I've never seen mine lay on thier sides but they sit in a plant or in one of their little houses. 

My husband was concerned the other day because Iggy didn't want to get out of the plant he was sitting in when my husband turned his light on. LOL But the little bum was just sleeping... ;-)

I'm sure someone with more knowledge will answer soon.


----------



## 5green (Jul 31, 2009)

my betttas wont sleep when i am near so i have no clue what they look like when they sleep =( sorry =/


----------



## Kim (Apr 30, 2008)

Well, they get more pale and usually rest somewhere. Mine all have different places to sleep...I check on them before I go to bed since they're in my room and they are always sleeping by the time I go to bed.

Prof. Lupin- behind heater resting on the suction cup
Victor- on his plant under his bubblenest or on the ground under a low plant leaf that he loves
Edelweiss- against the tank divider just floating/leaning on it
Cassanova- in his plant near the back or on the gravel, he looks pretty funny on the gravel because he's a HM and all his fins droop to one side and he looks like a little cloth crumpled on the ground 
New Girl- behind her in-tank filter


----------



## BakaMandy (Jun 16, 2009)

Yes betta fish sleep, it can scare you pretty good too! Cause sometimes they sleep so deeply that even if you tap the glass they won't wake up! They usually just lay there, or perch themselves on a leaf on a plant in their tank so it's not abnormal, unless they're sleeping _extremely _frequent, like 90% of the time and in that case he might be sick D: Betta fish are supposed to be pretty active, so when one becomes very lethargic and doesn't move around that much, it probably means there is something wrong.


----------



## dramaqueen (Jul 7, 2008)

I had one that slept so sound I had to shake the tank to get him awake! lol I had another one that liked to wedge himself under rocks and turn himself upside down.


----------



## Bluebluecow (Sep 7, 2009)

my big red, was this morning asleep in his plant, with the adopted babies around him and white female curled up next to his tail

Liz


----------



## ChloesMom (Jul 30, 2009)

sometimes i think chloe is dead because she will sleep upside down under her rock, usually once i turn the tank light on she will be alert but there are a few times i thought i was gonna have to flush her, i think she just likes to play dead like the dog does


----------



## dramaqueen (Jul 7, 2008)

I thought Merlot was dead the other night when I saw him sleeping on the bottom, leaned up against the side, in a vertical position.

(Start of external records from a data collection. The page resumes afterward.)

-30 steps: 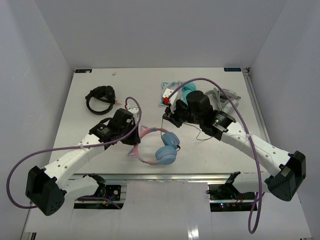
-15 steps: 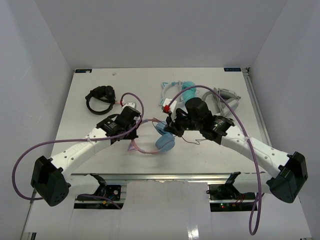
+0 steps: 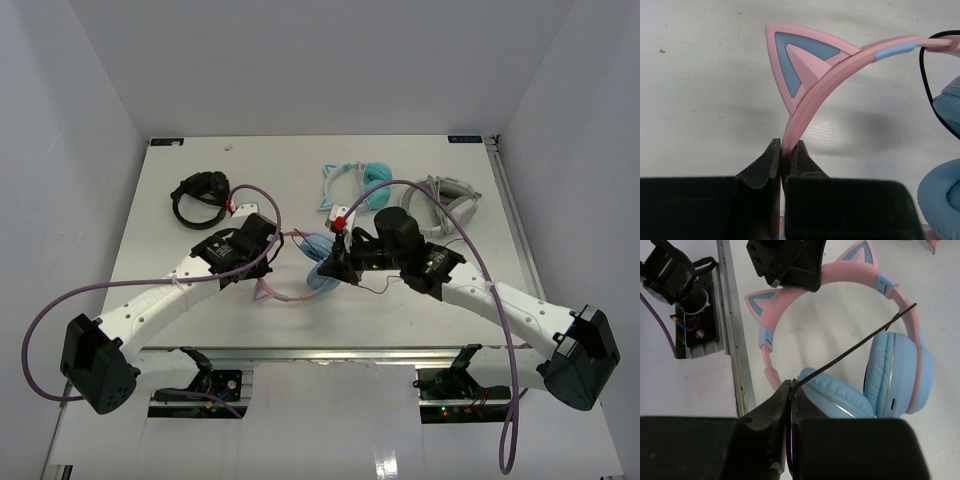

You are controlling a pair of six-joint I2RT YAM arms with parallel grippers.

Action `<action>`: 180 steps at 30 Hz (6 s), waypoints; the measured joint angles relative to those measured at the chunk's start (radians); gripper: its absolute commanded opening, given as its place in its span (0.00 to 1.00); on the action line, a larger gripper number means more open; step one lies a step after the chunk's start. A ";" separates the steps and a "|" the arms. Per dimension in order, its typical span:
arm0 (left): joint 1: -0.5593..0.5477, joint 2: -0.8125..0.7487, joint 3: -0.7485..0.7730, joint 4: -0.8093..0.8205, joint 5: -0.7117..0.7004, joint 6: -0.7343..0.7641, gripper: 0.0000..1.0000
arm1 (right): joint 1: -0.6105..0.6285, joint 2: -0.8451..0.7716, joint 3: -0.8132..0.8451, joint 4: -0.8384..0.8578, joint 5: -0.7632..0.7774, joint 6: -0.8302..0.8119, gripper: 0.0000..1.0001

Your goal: Wrap the headphones

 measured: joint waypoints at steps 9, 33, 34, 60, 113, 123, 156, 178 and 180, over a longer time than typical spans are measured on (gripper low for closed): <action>0.000 -0.001 0.029 -0.069 -0.046 -0.074 0.00 | 0.047 0.001 -0.041 0.064 0.039 0.064 0.08; 0.000 -0.081 0.148 -0.263 -0.098 -0.236 0.00 | 0.149 -0.029 -0.228 0.246 0.295 0.157 0.09; 0.000 -0.081 0.154 -0.268 -0.099 -0.239 0.00 | 0.150 -0.025 -0.236 0.256 0.302 0.157 0.09; 0.006 -0.064 0.166 -0.357 -0.209 -0.379 0.00 | 0.256 0.044 -0.316 0.440 0.339 0.149 0.08; 0.013 -0.287 0.274 -0.357 -0.064 -0.305 0.00 | 0.166 0.293 -0.501 0.897 0.353 -0.050 0.12; 0.014 -0.405 0.251 -0.253 0.103 -0.245 0.00 | 0.104 0.360 -0.501 0.992 0.265 -0.026 0.17; 0.018 -0.379 0.078 -0.017 0.694 0.390 0.00 | -0.199 0.260 0.097 0.340 0.039 -0.018 0.08; -0.068 0.012 0.064 -0.034 0.207 0.384 0.00 | -0.196 0.250 0.358 -0.274 0.026 -0.087 0.08; -0.083 0.038 0.065 -0.021 0.179 0.369 0.00 | -0.187 0.250 0.355 -0.281 0.021 -0.087 0.08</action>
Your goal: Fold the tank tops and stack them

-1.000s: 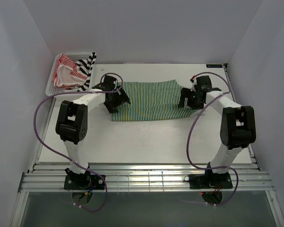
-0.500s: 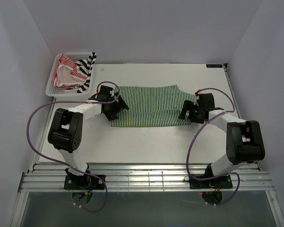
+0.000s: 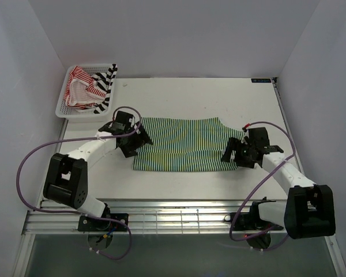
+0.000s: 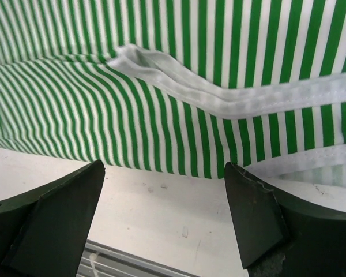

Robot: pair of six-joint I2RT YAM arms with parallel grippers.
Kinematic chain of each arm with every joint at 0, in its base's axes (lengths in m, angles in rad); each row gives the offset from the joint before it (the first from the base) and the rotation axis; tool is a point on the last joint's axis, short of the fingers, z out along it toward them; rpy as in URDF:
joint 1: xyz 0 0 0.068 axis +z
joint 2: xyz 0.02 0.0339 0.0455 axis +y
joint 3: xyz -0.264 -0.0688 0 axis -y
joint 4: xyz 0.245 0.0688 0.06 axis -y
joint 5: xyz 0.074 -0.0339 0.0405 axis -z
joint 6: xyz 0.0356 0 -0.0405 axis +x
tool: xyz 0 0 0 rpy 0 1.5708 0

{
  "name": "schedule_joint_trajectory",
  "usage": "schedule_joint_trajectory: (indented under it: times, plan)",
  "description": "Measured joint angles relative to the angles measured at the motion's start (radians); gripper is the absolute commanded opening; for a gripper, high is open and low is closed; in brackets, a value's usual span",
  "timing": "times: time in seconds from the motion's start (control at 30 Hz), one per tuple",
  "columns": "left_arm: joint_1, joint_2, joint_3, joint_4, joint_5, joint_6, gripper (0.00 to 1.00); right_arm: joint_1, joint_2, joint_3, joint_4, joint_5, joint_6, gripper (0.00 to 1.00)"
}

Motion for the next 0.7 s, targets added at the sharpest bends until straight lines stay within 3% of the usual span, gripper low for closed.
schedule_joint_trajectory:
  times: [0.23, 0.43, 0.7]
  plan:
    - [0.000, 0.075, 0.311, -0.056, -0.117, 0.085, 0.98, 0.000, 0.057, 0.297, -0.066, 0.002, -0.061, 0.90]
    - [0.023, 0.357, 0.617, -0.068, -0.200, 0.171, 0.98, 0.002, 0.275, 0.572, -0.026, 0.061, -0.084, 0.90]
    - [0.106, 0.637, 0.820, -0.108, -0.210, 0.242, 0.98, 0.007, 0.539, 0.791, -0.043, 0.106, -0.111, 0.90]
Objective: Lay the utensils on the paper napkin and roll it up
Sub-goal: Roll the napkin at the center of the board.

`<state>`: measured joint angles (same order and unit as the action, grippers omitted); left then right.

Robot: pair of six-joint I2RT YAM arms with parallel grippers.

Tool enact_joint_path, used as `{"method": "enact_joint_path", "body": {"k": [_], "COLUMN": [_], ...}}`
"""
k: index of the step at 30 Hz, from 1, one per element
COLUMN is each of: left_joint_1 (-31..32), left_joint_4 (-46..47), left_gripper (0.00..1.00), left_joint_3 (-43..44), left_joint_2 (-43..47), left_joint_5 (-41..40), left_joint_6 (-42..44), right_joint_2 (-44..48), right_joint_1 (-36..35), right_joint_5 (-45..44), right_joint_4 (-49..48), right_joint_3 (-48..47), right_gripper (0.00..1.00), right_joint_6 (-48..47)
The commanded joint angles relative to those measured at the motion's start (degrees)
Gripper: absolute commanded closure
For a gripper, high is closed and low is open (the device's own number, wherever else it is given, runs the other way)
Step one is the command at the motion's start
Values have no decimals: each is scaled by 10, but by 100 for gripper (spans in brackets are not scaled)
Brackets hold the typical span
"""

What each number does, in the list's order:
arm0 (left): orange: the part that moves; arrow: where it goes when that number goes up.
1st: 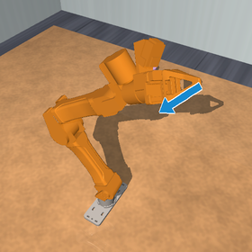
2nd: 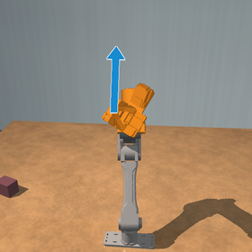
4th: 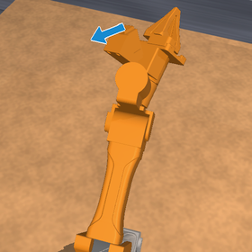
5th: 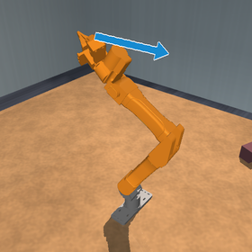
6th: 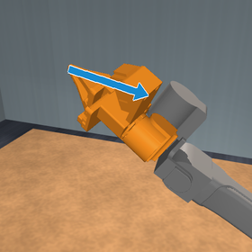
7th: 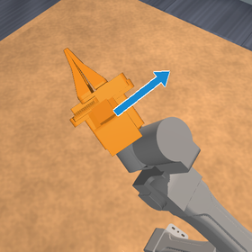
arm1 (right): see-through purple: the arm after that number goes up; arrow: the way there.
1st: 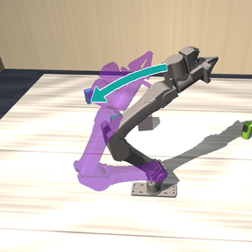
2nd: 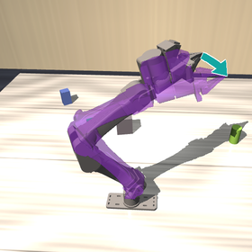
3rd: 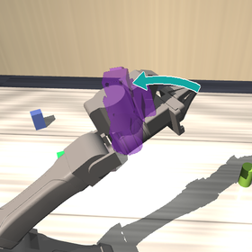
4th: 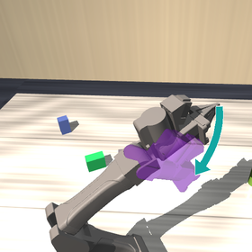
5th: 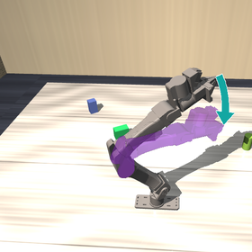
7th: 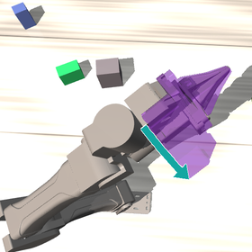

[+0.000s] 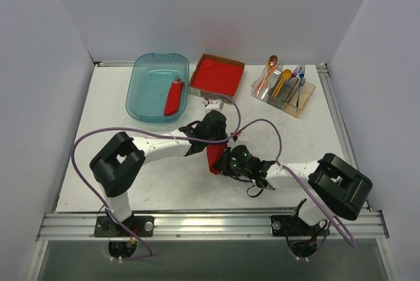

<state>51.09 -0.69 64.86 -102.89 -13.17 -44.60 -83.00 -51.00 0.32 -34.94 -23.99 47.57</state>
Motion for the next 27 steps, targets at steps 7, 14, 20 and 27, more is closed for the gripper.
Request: {"method": "enact_joint_path", "body": {"k": [7, 14, 20, 27], "left_joint_1": [2, 1, 1, 1], "left_joint_4": [34, 49, 49, 58], "left_gripper": [98, 98, 98, 98], "left_joint_3": [1, -62, -102, -137], "left_joint_2": [13, 85, 125, 150], "left_joint_5": [1, -48, -64, -77], "left_joint_6": [-1, -12, -16, -26], "right_joint_2": [-17, -19, -37, -52], "right_joint_1": [-6, -6, -6, -6], "right_joint_5": [12, 1, 7, 14], "right_joint_4": [-33, -21, -13, -12], "right_joint_3": [-18, -34, -55, -70], "right_gripper": [92, 92, 93, 93], "right_joint_6": [-14, -35, -53, -58]}}
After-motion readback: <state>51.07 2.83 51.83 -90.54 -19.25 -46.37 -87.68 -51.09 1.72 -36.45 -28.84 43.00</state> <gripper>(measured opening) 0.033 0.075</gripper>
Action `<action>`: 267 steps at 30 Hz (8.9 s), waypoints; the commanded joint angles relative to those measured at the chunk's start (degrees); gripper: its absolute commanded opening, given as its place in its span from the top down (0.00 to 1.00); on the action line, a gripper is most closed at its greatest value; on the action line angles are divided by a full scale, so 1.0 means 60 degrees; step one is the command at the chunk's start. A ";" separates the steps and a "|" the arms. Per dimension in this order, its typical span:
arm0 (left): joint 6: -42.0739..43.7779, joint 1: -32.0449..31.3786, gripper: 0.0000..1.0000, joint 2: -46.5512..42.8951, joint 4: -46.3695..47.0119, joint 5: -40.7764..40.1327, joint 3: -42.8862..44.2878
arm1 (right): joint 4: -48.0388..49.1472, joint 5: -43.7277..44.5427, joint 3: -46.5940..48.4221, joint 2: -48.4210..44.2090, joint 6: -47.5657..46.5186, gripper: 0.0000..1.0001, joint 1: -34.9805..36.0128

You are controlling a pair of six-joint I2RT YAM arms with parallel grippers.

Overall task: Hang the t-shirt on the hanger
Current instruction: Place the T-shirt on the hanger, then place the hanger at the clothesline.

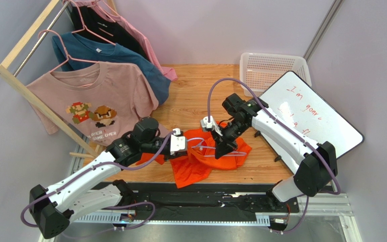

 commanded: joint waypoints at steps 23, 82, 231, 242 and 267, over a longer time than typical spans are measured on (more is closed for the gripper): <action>0.1926 -0.0499 1.00 -0.0436 -0.1583 0.0119 0.0146 | 0.3543 0.4660 0.2052 0.1969 0.7019 0.06 0.1104; -0.1853 0.0980 1.00 0.1221 0.1521 0.0118 0.1642 | 0.1814 0.2890 0.2170 -0.1529 0.5557 0.50 -0.0622; -1.2605 0.4203 0.52 -0.5240 0.1171 -0.4963 0.0615 | 1.0061 0.4971 0.8571 0.4197 1.4388 1.00 0.4710; -1.2165 0.4203 1.00 -0.5226 0.1040 -0.6194 0.0922 | 1.0208 0.4941 0.8689 0.4373 1.4374 1.00 0.4754; -1.2123 0.5124 1.00 -0.4347 -0.2784 -0.9899 0.3412 | 0.8642 0.5718 0.6667 0.1459 1.2558 0.00 0.2340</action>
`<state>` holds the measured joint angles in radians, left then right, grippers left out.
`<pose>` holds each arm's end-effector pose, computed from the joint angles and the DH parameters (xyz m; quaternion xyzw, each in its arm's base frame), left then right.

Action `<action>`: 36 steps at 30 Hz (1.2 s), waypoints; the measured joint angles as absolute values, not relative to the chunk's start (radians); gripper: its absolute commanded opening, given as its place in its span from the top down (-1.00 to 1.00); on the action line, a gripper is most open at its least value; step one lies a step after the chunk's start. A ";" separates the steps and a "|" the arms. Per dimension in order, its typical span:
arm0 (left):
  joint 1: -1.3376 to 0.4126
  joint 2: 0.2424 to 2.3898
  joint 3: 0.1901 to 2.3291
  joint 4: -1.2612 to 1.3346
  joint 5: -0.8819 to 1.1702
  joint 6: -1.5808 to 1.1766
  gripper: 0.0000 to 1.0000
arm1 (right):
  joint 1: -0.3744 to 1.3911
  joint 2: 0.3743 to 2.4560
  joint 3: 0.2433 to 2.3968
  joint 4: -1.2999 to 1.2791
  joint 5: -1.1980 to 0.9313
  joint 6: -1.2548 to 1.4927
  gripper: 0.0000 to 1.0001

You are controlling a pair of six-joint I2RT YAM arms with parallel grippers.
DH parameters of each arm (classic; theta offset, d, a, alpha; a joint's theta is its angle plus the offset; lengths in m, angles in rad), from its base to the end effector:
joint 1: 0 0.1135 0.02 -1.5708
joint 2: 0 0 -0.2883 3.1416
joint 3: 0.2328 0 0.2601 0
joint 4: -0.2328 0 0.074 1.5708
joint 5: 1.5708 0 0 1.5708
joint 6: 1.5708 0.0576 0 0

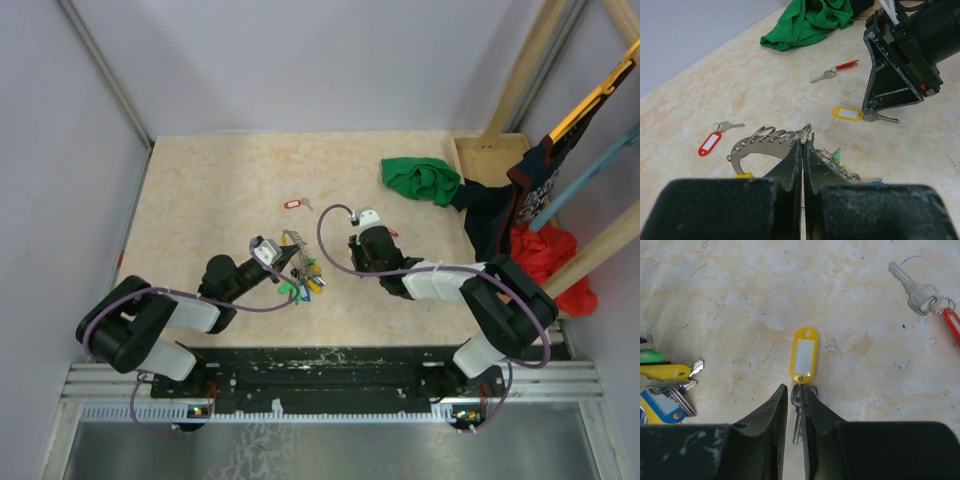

The next morning, he was fine! lol


----------



## Jynx (Jul 25, 2009)

I came home late one night and switched on the light to see Lulu face down in her plant- and she slowly drifted sideways while I got ready for bed and eventually woke up, but it took a while.


----------



## ltshinthebetta (Jul 16, 2009)

I havent seen Gustav sleep yet....
William usually falls asleep around 1 though. He just lays at the bottom of his tank.


----------



## Jupiter (Aug 30, 2009)

It scared me today! 
First time leaving the girls home while i went to school, I was just fretting all day about them. I got home late because I stopped at Petsmart for a few things, both where floating on the top next to the heater. Wouldn't wake up even when I tapped, but I turned the light on and they came too eventually.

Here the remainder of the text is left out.